Esperan que el decreto por el que se establece el impuesto general de importación para la región fronteriza se extienda más allá de septiembre próximo, y la vigencia del correspondiente a la zona libre de Chetumal se prorrogó al 31 de diciembre del presente año.
Esos decretos limitan el número de productos a importar, pero, de acuerdo con las fuentes, pueden importarse artículos clasificados en 541 fracciones arancelarias como electrónicos, muebles, ropa, zapatos, así como equipos y partes elaboradas con acero, aluminio y madera.
El presidente de la Confederación de Cámaras Nacionales de Comercio, Servicios y Turismo (Concanaco-Servytur), Octavio de la Torre, señaló que esta situación no debería ocurrir, porque significa impunidad y falta de inspección.
"Los esquemas de frontera, como cualquier otro programa o decreto, se pudieran mal utilizar, pero la autoridad tiene facultades para revisar e inspeccionar y ejercer este tipo de programas, el problema es que haya impunidad ante el abuso", indicó.
De la Torre dijo que la Concanaco-Servytur solicitó la extensión del decreto de zonas libres a las secretarías de Economía y de Hacienda.
China es el país sin tratado comercial con México de donde se importan más mercancías, cuyo valor fue de 120 mil millones de dólares entre enero y noviembre de 2025.
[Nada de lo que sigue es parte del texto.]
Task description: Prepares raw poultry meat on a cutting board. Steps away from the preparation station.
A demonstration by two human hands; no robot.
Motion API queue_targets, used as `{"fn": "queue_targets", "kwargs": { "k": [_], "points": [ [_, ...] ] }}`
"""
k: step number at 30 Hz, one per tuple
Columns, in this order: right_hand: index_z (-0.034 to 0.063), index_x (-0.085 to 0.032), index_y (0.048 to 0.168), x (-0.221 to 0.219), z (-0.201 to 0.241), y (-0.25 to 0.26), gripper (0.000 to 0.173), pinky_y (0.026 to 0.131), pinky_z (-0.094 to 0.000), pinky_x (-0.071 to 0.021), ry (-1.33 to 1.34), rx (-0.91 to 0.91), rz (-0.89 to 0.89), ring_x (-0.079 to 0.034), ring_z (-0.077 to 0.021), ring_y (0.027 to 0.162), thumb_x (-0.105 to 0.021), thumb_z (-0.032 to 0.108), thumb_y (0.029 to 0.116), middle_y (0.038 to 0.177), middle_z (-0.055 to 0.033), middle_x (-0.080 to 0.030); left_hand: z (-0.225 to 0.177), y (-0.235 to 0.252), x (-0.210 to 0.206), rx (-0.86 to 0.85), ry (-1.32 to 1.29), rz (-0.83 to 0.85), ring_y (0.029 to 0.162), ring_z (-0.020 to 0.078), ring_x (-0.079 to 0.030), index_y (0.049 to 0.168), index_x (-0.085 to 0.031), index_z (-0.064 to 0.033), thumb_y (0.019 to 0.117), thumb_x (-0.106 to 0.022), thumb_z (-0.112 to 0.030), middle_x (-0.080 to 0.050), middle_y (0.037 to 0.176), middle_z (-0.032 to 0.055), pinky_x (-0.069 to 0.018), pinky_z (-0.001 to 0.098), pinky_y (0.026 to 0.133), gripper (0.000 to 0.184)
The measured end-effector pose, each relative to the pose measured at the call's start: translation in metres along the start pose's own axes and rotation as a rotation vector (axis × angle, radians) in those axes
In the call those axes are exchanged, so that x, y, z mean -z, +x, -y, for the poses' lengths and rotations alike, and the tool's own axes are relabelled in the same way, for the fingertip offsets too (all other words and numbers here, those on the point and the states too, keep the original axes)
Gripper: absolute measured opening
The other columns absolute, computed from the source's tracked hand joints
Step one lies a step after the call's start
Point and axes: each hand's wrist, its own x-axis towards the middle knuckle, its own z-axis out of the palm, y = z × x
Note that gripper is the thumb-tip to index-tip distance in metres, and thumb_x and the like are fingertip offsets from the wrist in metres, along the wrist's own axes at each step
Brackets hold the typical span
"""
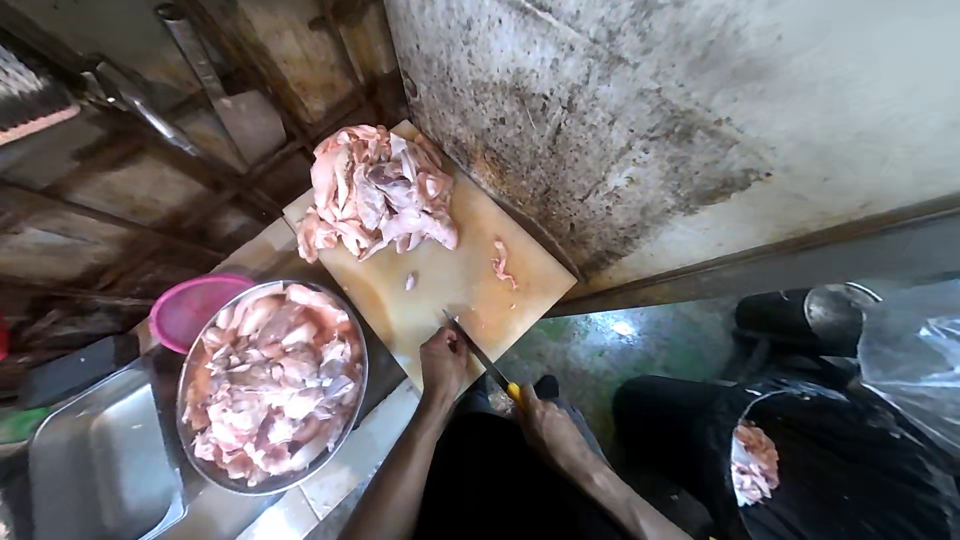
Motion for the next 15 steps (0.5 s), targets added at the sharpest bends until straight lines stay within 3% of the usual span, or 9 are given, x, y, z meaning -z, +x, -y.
{"fn": "queue_targets", "kwargs": {
  "k": [10, 15],
  "points": [
    [0.0081, -0.043, 0.143, 0.004, 0.029, 0.006, 0.04, 0.083, -0.0569, -0.0585, -0.09, -0.03, -0.029, -0.071, -0.0425, 0.101, -0.042, 0.028, 0.1085, 0.11, -0.0226, -0.069, -0.02, 0.008, 0.011, 0.069, 0.182, 0.116, 0.096, 0.0252, -0.072, 0.102, -0.074, -0.0065, 0.0937, -0.068, -0.018, -0.074, 0.097, 0.0101, -0.058, 0.0458, 0.09, 0.016],
    [0.0067, -0.04, 0.146, 0.003, 0.038, 0.02, 0.041, 0.082, -0.0576, -0.0586, -0.141, 0.036, -0.06, -0.071, -0.0438, 0.099, -0.04, 0.023, 0.1089, 0.111, -0.0232, -0.069, -0.017, 0.01, 0.01, 0.036, 0.207, 0.058, 0.094, 0.0276, -0.073, 0.103, -0.074, -0.0069, 0.0949, -0.068, -0.02, -0.074, 0.096, 0.0115, -0.0592, 0.049, 0.086, 0.016]
  ]
}}
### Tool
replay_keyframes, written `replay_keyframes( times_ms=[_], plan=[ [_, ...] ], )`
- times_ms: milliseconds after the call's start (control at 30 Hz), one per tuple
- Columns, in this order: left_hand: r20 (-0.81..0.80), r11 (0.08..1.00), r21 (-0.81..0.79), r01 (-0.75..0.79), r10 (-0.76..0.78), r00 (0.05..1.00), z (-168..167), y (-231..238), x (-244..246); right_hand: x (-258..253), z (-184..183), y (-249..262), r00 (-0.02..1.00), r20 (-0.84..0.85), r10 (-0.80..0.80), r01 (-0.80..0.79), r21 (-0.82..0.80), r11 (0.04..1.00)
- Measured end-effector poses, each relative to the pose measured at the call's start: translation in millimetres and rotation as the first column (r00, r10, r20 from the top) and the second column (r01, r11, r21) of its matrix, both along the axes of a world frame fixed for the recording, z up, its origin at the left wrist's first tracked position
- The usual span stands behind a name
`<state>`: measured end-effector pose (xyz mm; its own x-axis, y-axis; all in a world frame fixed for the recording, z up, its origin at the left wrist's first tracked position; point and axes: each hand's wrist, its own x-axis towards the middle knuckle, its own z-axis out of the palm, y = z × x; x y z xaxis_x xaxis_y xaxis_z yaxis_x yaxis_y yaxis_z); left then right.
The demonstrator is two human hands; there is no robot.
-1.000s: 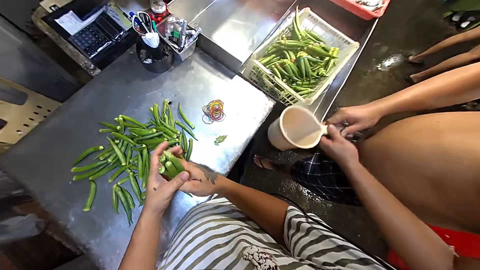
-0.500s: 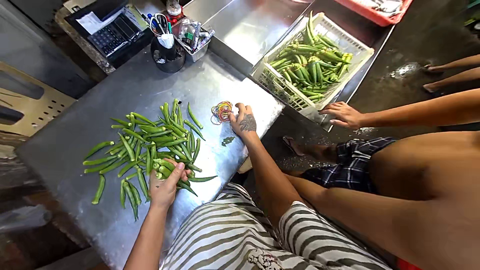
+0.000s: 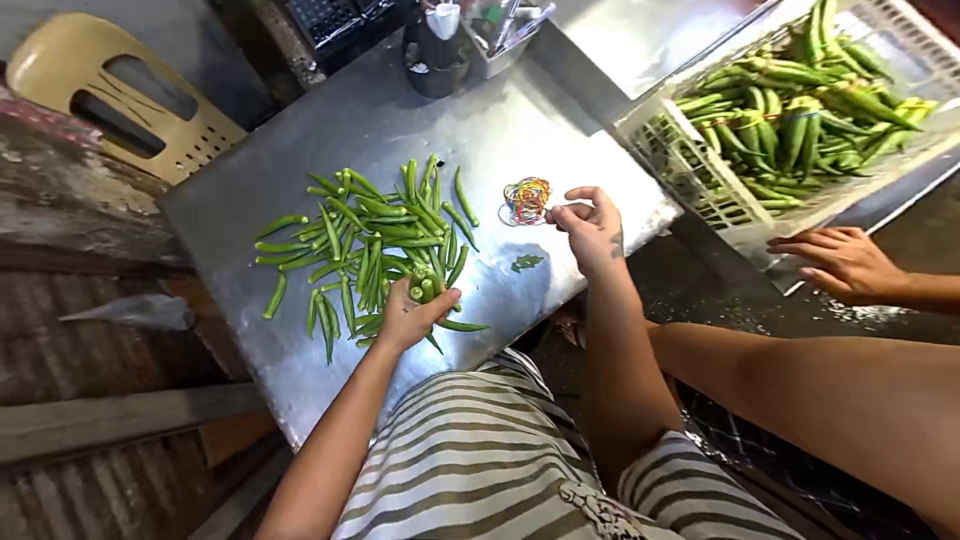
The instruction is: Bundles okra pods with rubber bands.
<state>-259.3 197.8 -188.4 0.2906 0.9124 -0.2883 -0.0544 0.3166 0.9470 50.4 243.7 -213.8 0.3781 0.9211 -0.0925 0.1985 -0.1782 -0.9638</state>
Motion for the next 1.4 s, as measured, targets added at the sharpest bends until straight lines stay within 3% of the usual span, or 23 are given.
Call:
replay_keyframes(
  times_ms=[133, 200, 267, 367, 433, 500, 633, 733, 767, 833, 867, 900, 967, 1000, 1067, 1133, 1200, 1233, 1300, 1400],
  plan=[
    [-0.059, 1.0, 0.003, 0.018, -0.018, 0.998, -4, 2, 0, -10, 12, -23, 0.918, -0.395, -0.04, 0.068, 0.058, 0.996],
    [-0.088, 1.0, 0.004, 0.024, -0.023, 0.996, -7, 2, -1, -10, 20, -32, 0.802, -0.595, 0.054, 0.027, 0.126, 0.992],
    [-0.117, 1.0, 0.006, 0.025, -0.024, 0.993, -9, 2, -3, -14, 27, -38, 0.744, -0.647, 0.168, -0.039, 0.209, 0.977],
    [-0.172, 0.998, 0.032, 0.054, -0.048, 0.984, -11, 1, -3, -33, 29, -44, 0.796, -0.541, 0.271, -0.142, 0.268, 0.953],
    [-0.225, 0.994, 0.068, 0.083, -0.065, 0.972, -11, 0, -1, -47, 29, -46, 0.855, -0.365, 0.368, -0.294, 0.243, 0.924],
    [-0.328, 0.989, 0.097, 0.112, -0.074, 0.942, -8, 1, 1, -60, 33, -42, 0.832, -0.13, 0.539, -0.508, 0.211, 0.835],
    [-0.61, 0.97, 0.068, 0.235, -0.146, 0.779, 7, 1, 4, -96, 51, -30, 0.611, 0.287, 0.737, -0.791, 0.219, 0.571],
    [-0.762, 0.936, -0.071, 0.346, -0.274, 0.586, 27, 3, 11, -118, 61, -26, 0.426, 0.349, 0.835, -0.888, -0.016, 0.459],
    [-0.76, 0.928, -0.074, 0.365, -0.289, 0.582, 29, 2, 9, -119, 62, -24, 0.385, 0.295, 0.875, -0.896, -0.107, 0.431],
    [-0.594, 0.955, -0.004, 0.297, -0.241, 0.767, 24, -1, -1, -107, 64, -21, 0.358, 0.159, 0.92, -0.895, -0.222, 0.387],
    [-0.376, 0.978, 0.016, 0.207, -0.186, 0.908, 19, -5, -6, -96, 61, -23, 0.358, 0.074, 0.931, -0.912, -0.189, 0.365],
    [-0.077, 0.994, -0.019, 0.11, -0.111, 0.991, 15, -11, -9, -83, 57, -27, 0.353, -0.034, 0.935, -0.935, -0.048, 0.352],
    [0.405, 0.992, -0.117, 0.047, 0.005, 0.914, 8, -18, -8, -70, 50, -41, 0.259, -0.301, 0.918, -0.832, 0.412, 0.37],
    [0.541, 0.992, -0.113, 0.057, 0.014, 0.841, 6, -20, -5, -74, 47, -48, 0.2, -0.437, 0.877, -0.687, 0.576, 0.443],
    [0.628, 0.998, -0.036, 0.053, -0.019, 0.778, 9, -22, 7, -95, 43, -61, 0.189, -0.681, 0.707, -0.379, 0.614, 0.693],
    [0.484, 0.995, 0.104, -0.009, -0.043, 0.874, 20, -17, 18, -108, 40, -64, 0.254, -0.736, 0.627, -0.314, 0.551, 0.773],
    [0.065, 0.959, 0.283, 0.016, -0.036, 0.997, 34, -8, 22, -114, 44, -64, 0.395, -0.639, 0.66, -0.376, 0.543, 0.751],
    [-0.208, 0.931, 0.346, 0.114, -0.043, 0.977, 40, -4, 20, -115, 48, -64, 0.481, -0.539, 0.691, -0.411, 0.557, 0.721],
    [-0.66, 0.867, 0.337, 0.366, -0.06, 0.749, 53, 1, 17, -115, 57, -64, 0.662, -0.283, 0.694, -0.465, 0.571, 0.677],
    [-0.916, 0.803, 0.203, 0.56, -0.047, 0.399, 70, -1, 27, -111, 63, -63, 0.76, 0.013, 0.65, -0.544, 0.56, 0.625]
  ],
)
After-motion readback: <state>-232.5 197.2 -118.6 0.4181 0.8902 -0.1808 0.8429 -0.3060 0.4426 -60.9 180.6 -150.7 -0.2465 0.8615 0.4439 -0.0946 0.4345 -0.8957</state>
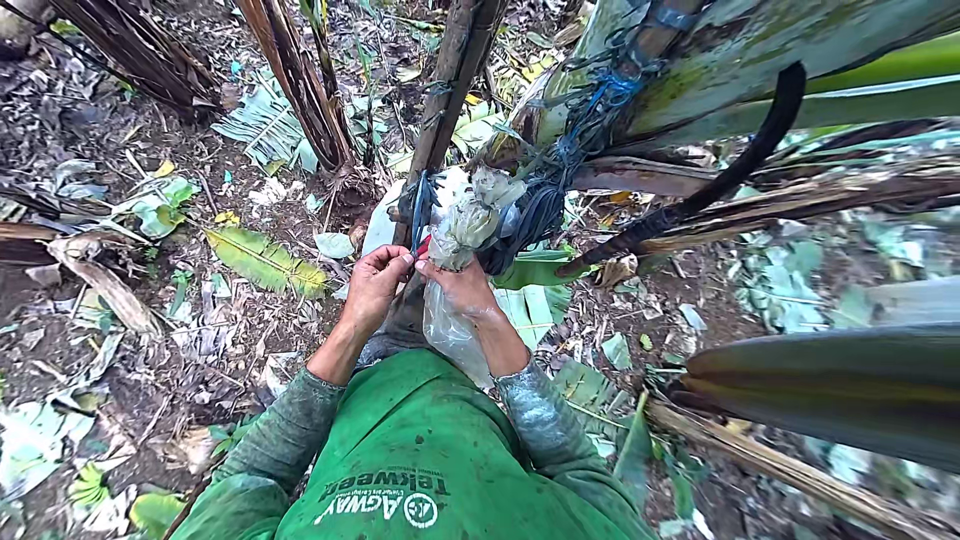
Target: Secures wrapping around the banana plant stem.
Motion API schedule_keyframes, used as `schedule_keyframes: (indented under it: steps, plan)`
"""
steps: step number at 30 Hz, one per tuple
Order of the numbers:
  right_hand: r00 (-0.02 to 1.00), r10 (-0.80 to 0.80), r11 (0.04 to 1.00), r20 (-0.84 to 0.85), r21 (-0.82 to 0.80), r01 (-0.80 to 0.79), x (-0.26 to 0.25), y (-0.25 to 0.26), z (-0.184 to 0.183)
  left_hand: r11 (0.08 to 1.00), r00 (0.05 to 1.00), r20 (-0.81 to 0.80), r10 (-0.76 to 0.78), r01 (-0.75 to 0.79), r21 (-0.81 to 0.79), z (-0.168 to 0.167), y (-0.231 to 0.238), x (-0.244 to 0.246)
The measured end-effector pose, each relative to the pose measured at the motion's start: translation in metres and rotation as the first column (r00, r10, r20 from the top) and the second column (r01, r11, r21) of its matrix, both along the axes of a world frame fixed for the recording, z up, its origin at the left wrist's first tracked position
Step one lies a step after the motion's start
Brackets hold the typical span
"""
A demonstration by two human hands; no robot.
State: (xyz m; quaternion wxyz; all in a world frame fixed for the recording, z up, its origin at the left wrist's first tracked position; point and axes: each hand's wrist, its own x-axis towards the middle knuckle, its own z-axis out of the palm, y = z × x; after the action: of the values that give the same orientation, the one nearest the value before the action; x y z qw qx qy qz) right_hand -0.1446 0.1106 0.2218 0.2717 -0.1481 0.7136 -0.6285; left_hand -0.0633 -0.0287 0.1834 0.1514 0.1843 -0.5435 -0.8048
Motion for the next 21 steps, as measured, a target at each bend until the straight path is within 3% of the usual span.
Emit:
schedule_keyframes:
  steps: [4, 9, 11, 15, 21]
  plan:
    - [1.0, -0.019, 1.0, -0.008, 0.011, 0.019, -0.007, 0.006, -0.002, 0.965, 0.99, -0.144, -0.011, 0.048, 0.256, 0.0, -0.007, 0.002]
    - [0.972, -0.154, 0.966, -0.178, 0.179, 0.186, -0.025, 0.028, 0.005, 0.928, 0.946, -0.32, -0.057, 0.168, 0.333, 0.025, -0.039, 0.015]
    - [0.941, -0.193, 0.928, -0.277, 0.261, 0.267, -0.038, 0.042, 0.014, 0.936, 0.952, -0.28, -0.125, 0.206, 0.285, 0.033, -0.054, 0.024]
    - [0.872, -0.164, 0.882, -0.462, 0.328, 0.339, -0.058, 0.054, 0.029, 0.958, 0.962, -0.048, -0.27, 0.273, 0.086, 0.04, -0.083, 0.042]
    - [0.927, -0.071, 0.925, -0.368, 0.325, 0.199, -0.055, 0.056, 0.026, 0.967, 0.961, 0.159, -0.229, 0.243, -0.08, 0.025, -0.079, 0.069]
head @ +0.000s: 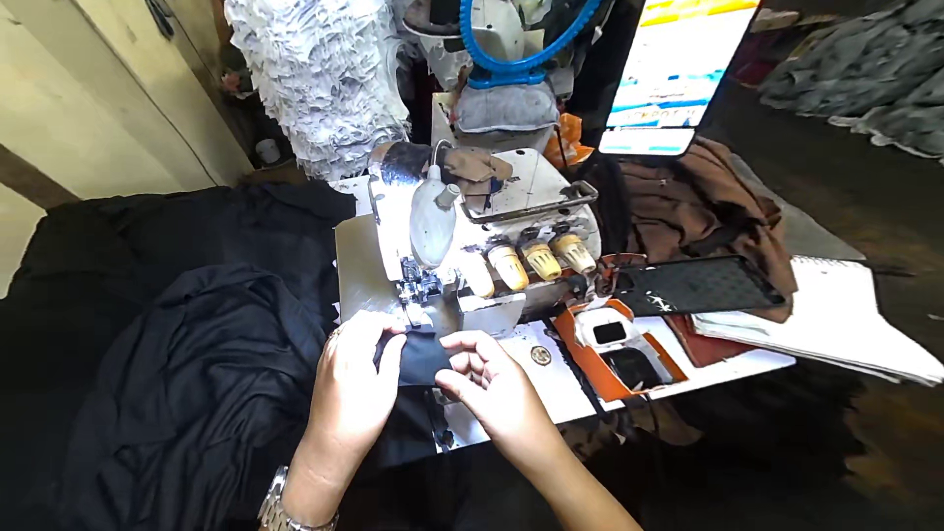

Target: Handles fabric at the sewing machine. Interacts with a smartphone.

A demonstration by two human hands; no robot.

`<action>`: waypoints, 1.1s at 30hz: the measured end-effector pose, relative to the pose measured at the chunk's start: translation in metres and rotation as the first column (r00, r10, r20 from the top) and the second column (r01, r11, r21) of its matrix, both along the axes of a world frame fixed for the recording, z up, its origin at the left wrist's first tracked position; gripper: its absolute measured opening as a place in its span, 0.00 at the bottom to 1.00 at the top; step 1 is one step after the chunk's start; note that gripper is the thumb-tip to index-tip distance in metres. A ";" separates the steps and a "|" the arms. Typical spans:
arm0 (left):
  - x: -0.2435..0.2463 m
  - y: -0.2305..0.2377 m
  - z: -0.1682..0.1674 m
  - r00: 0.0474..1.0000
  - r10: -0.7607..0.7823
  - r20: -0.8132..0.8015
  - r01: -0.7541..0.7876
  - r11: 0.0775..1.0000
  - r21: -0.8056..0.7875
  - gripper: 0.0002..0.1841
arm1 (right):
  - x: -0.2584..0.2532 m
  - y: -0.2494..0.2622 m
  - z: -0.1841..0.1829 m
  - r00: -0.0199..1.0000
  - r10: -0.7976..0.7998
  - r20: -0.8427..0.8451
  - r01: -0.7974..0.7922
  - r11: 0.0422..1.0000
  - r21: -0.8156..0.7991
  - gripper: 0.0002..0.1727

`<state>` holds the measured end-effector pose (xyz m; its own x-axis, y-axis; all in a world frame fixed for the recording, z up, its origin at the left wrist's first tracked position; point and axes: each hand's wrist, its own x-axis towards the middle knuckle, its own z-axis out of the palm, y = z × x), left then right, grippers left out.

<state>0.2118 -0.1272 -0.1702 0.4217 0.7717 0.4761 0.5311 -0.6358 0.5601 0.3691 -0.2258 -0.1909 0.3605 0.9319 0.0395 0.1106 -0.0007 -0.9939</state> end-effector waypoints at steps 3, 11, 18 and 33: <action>0.000 -0.004 -0.001 0.998 -0.053 -0.026 0.054 0.996 0.067 0.10 | -0.006 -0.009 -0.002 0.999 -0.026 -0.045 0.027 1.000 0.016 0.20; 0.018 -0.053 -0.005 0.949 0.169 -0.265 -0.090 0.955 0.283 0.22 | -0.023 -0.013 -0.011 0.996 -0.086 0.008 0.083 0.978 0.192 0.14; 0.006 -0.018 -0.008 0.985 0.024 -0.170 0.002 0.989 0.149 0.18 | -0.015 0.006 -0.007 0.849 -0.179 0.497 0.036 0.958 0.283 0.13; 0.013 0.061 0.023 0.986 -0.033 -0.165 0.029 0.999 -0.028 0.10 | -0.046 0.007 0.012 0.700 -0.160 0.696 0.067 0.985 0.158 0.20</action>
Le sigue Corea del Sur, con 21 mil millones de dólares, y en tercer lugar está Tailandia, al ingresar productos por 12 mil millones, según la información disponible en el Banco de México.
Analistas de Banamex calculan que el efecto de los mayores aranceles se manifestaría de manera gradual sobre los precios de las mercancías que se consumen en México, aunque prevén que el impacto será contrarrestado parcialmente por la apreciación del tipo de cambio, la relativamente baja inflación de precios al productor y el crecimiento económico modesto.